*Assignment*: Each line of the data below from the one holding "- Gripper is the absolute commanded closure" to the one holding "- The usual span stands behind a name", inclusive, is to be reproduced exactly; no other line belongs in the answer.

<<<<

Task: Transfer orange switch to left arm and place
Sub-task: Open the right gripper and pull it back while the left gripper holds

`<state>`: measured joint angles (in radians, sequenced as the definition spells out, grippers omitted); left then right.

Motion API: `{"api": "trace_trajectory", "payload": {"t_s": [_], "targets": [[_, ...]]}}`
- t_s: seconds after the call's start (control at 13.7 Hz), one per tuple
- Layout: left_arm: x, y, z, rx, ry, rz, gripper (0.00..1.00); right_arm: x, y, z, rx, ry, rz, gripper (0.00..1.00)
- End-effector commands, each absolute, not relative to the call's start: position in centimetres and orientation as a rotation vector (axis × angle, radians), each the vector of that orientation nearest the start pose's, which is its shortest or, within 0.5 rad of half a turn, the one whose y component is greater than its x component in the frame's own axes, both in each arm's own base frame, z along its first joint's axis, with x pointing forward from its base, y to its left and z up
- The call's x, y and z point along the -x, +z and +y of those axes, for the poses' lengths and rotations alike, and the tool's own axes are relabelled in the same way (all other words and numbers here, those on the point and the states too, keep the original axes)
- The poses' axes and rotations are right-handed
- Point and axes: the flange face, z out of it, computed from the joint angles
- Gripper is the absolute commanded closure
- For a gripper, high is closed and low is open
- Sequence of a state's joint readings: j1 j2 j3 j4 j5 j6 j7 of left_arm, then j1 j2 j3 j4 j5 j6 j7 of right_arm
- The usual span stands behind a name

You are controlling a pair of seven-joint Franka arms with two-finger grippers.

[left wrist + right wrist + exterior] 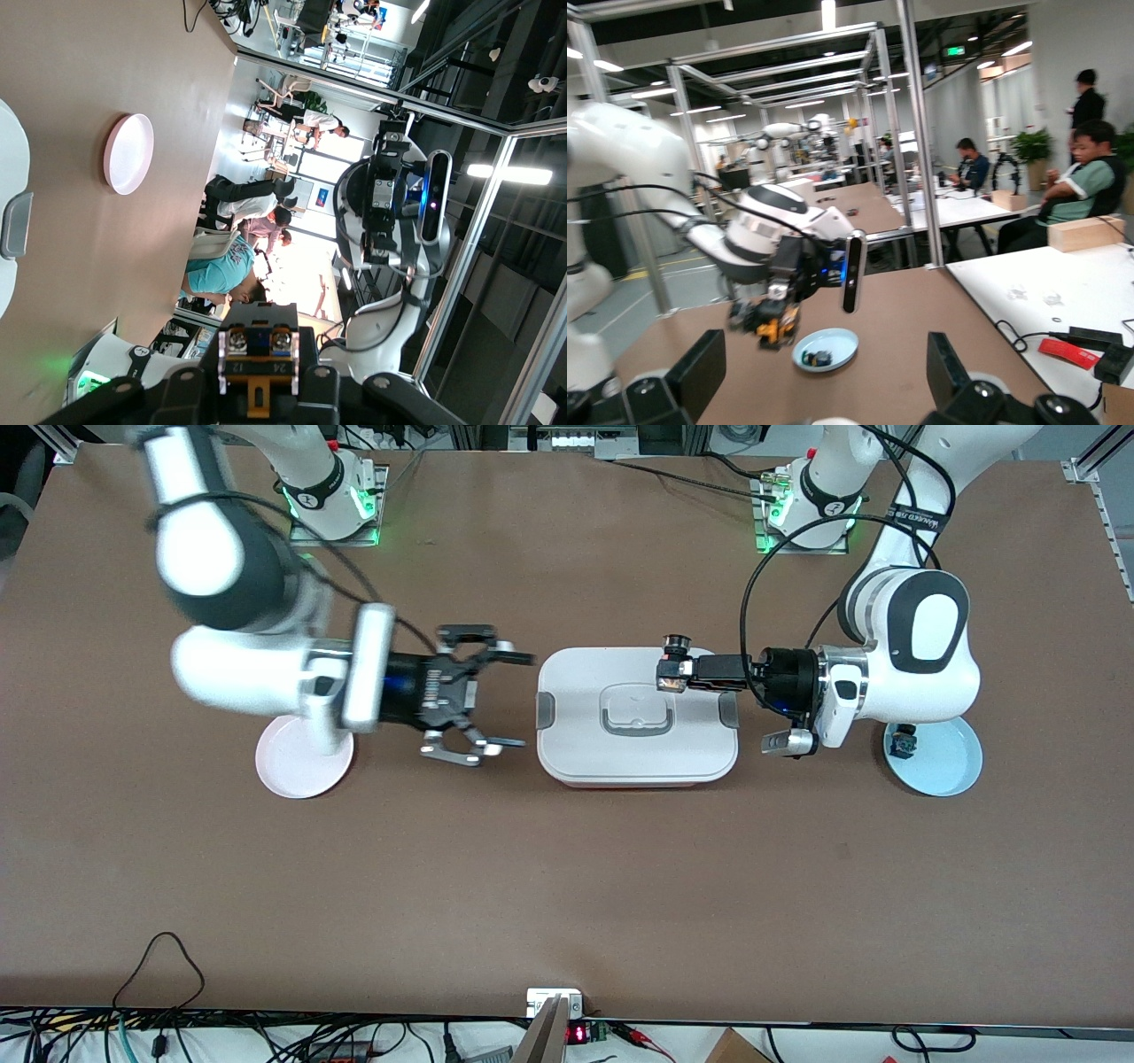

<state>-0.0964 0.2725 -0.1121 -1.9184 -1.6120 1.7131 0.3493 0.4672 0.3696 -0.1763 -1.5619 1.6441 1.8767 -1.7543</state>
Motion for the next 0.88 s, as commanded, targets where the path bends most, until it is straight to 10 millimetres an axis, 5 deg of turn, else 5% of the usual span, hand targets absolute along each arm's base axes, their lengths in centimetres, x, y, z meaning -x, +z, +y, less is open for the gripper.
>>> {"api": "trace_trajectory", "payload": {"t_s": [0.0, 0.66, 0.8], "targets": [[-57.8, 41.3, -18.4, -1.564, -0.248, 0.135, 1.00, -61.9, 51.9, 24.1, 1.334, -0.984, -1.212, 0.00], [-57.0, 40.4, -7.6, -1.796, -0.318, 0.066, 1.00, -55.6, 55.4, 3.1, 1.443, -0.700, -1.407, 0.00], [-56.9, 40.4, -5.7, -1.876, -0.327, 0.052, 1.00, -53.4, 57.4, 2.2, 1.655, -0.500, -1.471, 0.00]]}}
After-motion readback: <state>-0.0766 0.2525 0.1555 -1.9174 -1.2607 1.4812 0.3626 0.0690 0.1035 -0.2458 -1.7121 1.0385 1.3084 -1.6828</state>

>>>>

*Response to this exercise*:
- Gripper is the absolute commanded closure
- For a gripper, high is closed and low is open
- Sequence of a state's joint readings: j1 j2 j3 j4 j5 j6 j7 of left_arm, then j1 j2 j3 j4 j5 j6 j7 of right_arm
- The usual span stands behind a name

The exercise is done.